Both entities showed robust expression of IFN-induced genes and of genes encoding proteins involved in antigen presentation, cell signalling and tissue repair. Levels of gene expression differed significantly in GVHD compared with LE, particularly those of interferon-induced genes such as MX1, OAS3, TAP1 and STAT3 (P < 0.01). Three logistic regression models could differentiate the two entities with a high degree of certainty (receiver operating characteristic area under the curve was 1.0).
Conclusion.
The study demonstrates the feasibility of distinguishing between microscopically similar inflammatory dermatoses using tissue-based molecular techniques.
Introduction
Acute graft-versus-host disease (GVHD), a serious complication of hematopoietic cell transplantation (HCT), occurs when the transplanted immune cells attack host tissues.1 In a conceptually analogous fashion, lupus erythematosus (LE) results when a patient’s own immune system breaks tolerance and mounts an immune reaction against autoantigens.2 Although acute cutaneous GVHD and cutaneous involvement by LE are not typically confused clinically, owing to the different clinical settings and dermatological manifestations,3 these two entities may have overlapping histopathological changes. Specifically, both entities demonstrate varying degrees of vacuolar interface changes at the dermoepidermal junction, which may extend down the follicular epithelium.4 Additionally, both diseases characteristically lack prominent dermal eosinophils or epidermal spongiosis.5 Although certain histopathological features, such as dermal mucin or perivascular lymphocytic inflammation, may favour a diagnosis of LE over acute GVHD, the skin biopsy changes seen in acute GVHD can be indistinguishable from those seen in LE (Fig. 1). Superficial dermal clusters of interferon (IFN)-producing plasmacytoid dendritic cells may also be present in both entities.5,6
Figure 1.
(a) Lupus erythematosus; (b) acute graft-versus-host disease. (haematoxylin and eosin, original magnification (a,b) × 100. Both entities may show vacuolar interface inflammation along the dermal–epidermal junction, extending down the hair follicles.
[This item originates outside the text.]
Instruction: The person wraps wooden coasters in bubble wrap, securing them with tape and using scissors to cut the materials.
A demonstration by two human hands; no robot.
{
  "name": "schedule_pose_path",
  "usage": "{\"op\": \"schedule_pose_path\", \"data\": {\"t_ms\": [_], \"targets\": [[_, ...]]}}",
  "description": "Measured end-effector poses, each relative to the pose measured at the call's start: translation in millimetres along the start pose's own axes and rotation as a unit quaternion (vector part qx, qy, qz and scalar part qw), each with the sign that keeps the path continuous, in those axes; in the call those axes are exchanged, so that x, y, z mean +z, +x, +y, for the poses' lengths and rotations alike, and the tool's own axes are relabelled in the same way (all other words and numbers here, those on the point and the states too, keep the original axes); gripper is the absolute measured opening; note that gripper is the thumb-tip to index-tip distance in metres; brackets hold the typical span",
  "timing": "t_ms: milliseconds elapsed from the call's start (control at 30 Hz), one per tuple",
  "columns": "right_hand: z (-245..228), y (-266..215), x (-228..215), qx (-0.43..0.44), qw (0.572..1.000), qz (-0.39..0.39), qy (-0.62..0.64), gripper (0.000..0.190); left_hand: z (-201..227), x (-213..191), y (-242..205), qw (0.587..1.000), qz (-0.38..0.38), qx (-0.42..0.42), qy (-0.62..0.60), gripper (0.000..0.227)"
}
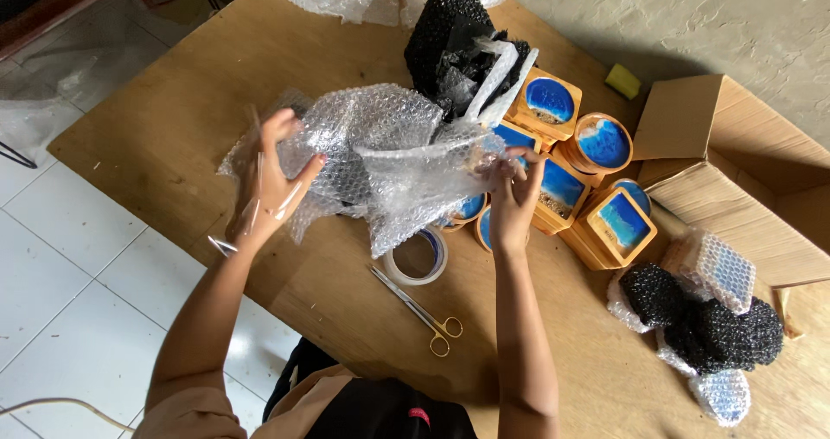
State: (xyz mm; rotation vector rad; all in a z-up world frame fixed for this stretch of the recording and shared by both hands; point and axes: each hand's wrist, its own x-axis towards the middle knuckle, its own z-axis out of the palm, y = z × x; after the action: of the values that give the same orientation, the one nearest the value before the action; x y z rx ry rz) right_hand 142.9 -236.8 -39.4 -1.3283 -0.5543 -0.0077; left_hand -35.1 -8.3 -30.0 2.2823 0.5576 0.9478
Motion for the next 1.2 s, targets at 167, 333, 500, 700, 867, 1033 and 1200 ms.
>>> {"op": "schedule_pose_path", "data": {"t_ms": [167, 333, 500, 700, 867, 1033, 1200], "targets": [[6, 7, -18, 0.015, 0.997, 0.051, -0.056, 0.015, 16, -9, 7, 0.998, -0.028, -0.034, -0.036, 0.046], [10, 23, -38, 0.019, 0.982, 0.179, 0.052, 0.011, -27, -2, 10, 0.997, 0.029, -0.007, 0.070, 0.042], [3, 35, -90, 0.022, 0.950, 0.283, 0.131, 0.011, -62, -10, 7, 0.992, 0.079, -0.029, 0.094, 0.046], [-15, 31, -99, 0.041, 0.952, 0.272, 0.138, 0.009, -14, -12, -1, 0.982, -0.054, -0.094, 0.153, 0.057], [-24, 24, -77, 0.017, 0.973, 0.230, 0.027, 0.017, 7, 21, 2, 0.980, -0.005, 0.178, 0.093, 0.051], [-30, 21, -68, 0.032, 0.978, 0.208, 0.012, 0.014, 52, 63, -16, 0.962, -0.155, 0.225, 0.012, 0.059], [-20, 27, -88, 0.032, 0.974, 0.222, 0.022, 0.014, 41, 89, -23, 0.953, -0.147, 0.264, 0.018, 0.036]]}}
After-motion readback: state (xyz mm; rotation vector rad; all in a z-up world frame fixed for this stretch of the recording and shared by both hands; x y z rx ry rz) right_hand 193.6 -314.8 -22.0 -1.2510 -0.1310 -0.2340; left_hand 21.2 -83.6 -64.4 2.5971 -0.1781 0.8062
The molecular underpinnings of GVHD and LE do not appear to have been directly compared previously. However, the pathogenesis of both entities is known to be influenced by type I IFNs (IFN-α and IFN-β), which trigger an immunological cascade via various pathways, including the Janus kinase/signal transducer and activator of transcription (JAK/STAT) pathway.2,4,7–9
Given the observation that GVHD and LE have conceptually and immunologically similar pathophysiological mechanisms, we aimed to quantitatively compare the molecular profiles of acute cutaneous GVHD and cutaneous LE, and to determine whether tissue-based molecular signatures could reliably differentiate between these two entities
Methods
This research was approved by the institutional review board of Mayo Clinic prior to its initiation.
Case selection
We selected formalin-fixed, paraffin-embedded (FFPE) skin biopsies from the clinical archives that were interpreted as GVHD or LE, and we recorded the anatomical site from which the biopsy had been taken. We also recorded whether or not patients were receiving immunosuppressive therapies at the time of biopsy and, if so, which medications. Diagnoses were confirmed by examination of the haematoxylin and eosin (H&E)-stained slides and by patient clinical history.
Samples from patients with LE were subclassified as acute cutaneous LE, subacute cutaneous LE, chronic cutaneous LE, or cutaneous LE not otherwise specified, as assessed by a dermatologist at the time of clinical care. Whether or not the patient had concomitant systemic LE (SLE) was also documented. For patients to be classified as having SLE, they had to meet established American College of Rheumatology criteria, as assessed by a dermatologist or rheumatologist at the time of clinical care. Cases with vacuolar interface inflammation on skin biopsy were included, while those with clinical or microscopic features suggestive of alternative diagnoses were excluded.
Histopathological grade of vacuolar interface changes, based on established acute GVHD histopathological criteria for the skin,10 was determined for each case in a blinded fashion. We also semi-quantitatively assessed degree of inflammation (mild, moderate, abundant) for each case in a blinded fashion.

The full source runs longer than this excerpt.